The input

------------

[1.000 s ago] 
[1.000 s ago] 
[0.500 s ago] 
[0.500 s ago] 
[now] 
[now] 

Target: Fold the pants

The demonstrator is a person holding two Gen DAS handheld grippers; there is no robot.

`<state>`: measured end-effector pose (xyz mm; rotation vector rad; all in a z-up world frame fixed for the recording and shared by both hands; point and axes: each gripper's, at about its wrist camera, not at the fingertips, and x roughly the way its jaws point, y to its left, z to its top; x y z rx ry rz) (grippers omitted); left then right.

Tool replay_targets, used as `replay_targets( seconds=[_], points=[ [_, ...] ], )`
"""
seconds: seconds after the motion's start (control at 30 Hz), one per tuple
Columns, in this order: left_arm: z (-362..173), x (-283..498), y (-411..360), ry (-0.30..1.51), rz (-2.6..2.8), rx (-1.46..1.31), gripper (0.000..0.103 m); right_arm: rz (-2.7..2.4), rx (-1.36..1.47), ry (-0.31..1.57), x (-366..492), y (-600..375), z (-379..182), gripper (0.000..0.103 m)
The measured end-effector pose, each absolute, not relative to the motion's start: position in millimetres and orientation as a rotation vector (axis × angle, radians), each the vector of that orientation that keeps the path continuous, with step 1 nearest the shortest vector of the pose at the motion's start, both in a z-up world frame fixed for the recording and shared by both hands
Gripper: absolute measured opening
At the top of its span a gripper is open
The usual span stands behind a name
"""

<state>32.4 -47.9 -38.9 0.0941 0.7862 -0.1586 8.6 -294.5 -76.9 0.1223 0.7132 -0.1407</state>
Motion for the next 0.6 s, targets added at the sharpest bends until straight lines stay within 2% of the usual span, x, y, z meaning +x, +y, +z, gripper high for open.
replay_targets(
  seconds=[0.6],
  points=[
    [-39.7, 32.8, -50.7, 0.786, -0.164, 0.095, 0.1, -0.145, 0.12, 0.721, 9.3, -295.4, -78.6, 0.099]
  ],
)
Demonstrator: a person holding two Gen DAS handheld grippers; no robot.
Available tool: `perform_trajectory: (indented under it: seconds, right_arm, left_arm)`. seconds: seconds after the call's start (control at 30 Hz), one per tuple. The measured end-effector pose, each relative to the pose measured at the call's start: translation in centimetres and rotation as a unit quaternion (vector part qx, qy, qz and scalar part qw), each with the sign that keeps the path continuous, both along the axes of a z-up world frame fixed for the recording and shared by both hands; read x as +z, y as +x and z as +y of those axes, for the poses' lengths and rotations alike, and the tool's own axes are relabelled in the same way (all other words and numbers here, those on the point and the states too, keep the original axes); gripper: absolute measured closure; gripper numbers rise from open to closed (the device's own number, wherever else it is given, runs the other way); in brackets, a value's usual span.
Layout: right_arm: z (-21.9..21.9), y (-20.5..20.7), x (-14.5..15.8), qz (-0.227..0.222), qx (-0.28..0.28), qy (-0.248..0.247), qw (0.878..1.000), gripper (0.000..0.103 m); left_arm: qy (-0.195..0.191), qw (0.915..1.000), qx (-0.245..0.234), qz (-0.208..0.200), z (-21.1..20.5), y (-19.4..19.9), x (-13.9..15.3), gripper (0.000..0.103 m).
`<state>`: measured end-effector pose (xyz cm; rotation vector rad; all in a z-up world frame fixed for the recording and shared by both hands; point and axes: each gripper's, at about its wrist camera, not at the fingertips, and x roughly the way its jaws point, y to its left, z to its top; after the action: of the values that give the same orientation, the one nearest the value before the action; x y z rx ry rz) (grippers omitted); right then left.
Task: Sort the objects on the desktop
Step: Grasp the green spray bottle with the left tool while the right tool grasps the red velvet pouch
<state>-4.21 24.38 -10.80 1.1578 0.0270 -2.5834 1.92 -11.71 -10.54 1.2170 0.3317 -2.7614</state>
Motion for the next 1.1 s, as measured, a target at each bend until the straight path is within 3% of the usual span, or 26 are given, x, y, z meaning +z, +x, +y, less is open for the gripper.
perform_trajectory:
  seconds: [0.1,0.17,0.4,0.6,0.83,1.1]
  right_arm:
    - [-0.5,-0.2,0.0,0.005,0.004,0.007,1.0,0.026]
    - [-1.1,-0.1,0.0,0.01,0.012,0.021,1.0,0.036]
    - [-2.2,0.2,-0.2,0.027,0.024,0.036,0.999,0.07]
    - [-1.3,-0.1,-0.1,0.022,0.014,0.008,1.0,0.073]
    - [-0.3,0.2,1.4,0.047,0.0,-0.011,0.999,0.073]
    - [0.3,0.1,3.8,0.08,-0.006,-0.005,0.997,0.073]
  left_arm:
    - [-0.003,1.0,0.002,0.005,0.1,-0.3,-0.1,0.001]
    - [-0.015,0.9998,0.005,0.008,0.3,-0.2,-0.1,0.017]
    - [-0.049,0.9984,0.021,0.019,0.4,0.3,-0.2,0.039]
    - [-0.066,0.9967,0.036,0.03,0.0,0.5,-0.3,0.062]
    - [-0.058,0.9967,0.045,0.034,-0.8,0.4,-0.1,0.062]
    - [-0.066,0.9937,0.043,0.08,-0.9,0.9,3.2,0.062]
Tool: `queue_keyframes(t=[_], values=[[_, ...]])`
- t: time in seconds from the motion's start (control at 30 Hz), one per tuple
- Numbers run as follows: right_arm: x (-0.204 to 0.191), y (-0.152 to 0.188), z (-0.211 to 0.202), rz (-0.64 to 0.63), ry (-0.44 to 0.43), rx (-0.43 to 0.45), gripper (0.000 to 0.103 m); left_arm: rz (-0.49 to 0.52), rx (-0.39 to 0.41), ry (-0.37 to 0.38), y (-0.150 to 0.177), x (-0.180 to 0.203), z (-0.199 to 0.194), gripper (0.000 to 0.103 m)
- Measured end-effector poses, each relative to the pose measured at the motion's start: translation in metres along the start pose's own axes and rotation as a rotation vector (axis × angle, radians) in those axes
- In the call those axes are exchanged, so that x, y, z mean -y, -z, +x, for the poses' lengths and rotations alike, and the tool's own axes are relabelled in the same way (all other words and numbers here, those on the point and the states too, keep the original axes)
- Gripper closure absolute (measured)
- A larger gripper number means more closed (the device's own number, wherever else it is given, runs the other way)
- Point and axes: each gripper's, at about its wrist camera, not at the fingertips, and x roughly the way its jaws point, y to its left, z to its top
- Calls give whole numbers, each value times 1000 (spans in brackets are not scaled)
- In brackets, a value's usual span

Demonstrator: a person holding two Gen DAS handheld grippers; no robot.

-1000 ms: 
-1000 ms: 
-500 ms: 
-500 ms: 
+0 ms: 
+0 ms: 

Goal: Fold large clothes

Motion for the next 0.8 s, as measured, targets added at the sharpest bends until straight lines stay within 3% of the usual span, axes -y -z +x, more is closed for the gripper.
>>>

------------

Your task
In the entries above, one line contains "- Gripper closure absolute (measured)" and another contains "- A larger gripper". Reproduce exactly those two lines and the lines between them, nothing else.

Exercise solution
- Gripper closure absolute (measured)
- A larger gripper number means more closed (the device's own number, wherever else it is given, runs the other way)

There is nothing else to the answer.